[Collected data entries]
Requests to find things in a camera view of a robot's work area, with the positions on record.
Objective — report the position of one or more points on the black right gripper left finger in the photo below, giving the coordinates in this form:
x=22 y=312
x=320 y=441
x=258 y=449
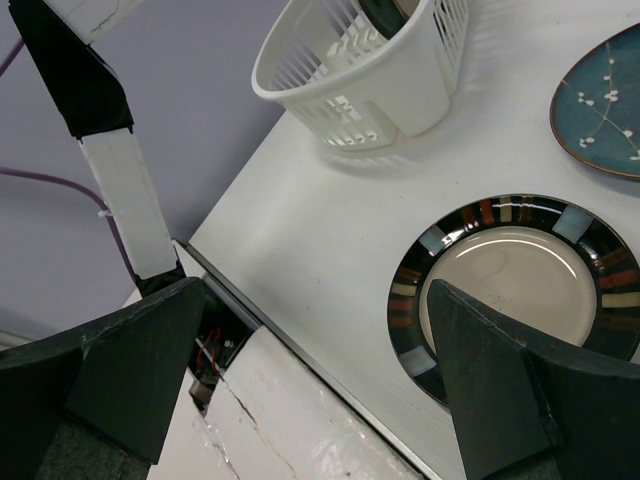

WHAT YOU SHOULD DO - Output the records exactly, please. The pictures are not part of the copy.

REPLY -
Requests to find things in a camera view of a robot's work area, with the positions on record.
Objective — report the position of one or more points on the black right gripper left finger in the photo below, giving the coordinates in this form:
x=22 y=312
x=320 y=441
x=258 y=449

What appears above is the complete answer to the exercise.